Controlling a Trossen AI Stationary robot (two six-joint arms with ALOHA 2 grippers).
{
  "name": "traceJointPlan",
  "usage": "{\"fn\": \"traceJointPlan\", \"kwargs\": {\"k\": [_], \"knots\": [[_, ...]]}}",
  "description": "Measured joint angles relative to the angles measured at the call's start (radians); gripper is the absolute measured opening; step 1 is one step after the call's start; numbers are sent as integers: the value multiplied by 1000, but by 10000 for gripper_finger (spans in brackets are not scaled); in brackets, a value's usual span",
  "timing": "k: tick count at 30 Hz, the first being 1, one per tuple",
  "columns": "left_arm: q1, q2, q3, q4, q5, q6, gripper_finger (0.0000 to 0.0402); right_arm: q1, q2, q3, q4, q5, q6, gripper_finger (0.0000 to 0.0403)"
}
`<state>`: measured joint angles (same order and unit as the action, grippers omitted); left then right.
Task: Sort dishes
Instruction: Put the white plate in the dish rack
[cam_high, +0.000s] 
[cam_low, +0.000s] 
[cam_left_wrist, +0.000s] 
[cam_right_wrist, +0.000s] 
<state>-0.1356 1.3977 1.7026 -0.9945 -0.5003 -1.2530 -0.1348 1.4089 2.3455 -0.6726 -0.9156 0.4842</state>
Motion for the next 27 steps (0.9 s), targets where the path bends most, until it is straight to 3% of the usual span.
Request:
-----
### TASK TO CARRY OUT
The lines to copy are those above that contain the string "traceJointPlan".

### SOLVED PROBLEM
  "name": "traceJointPlan",
  "usage": "{\"fn\": \"traceJointPlan\", \"kwargs\": {\"k\": [_], \"knots\": [[_, ...]]}}",

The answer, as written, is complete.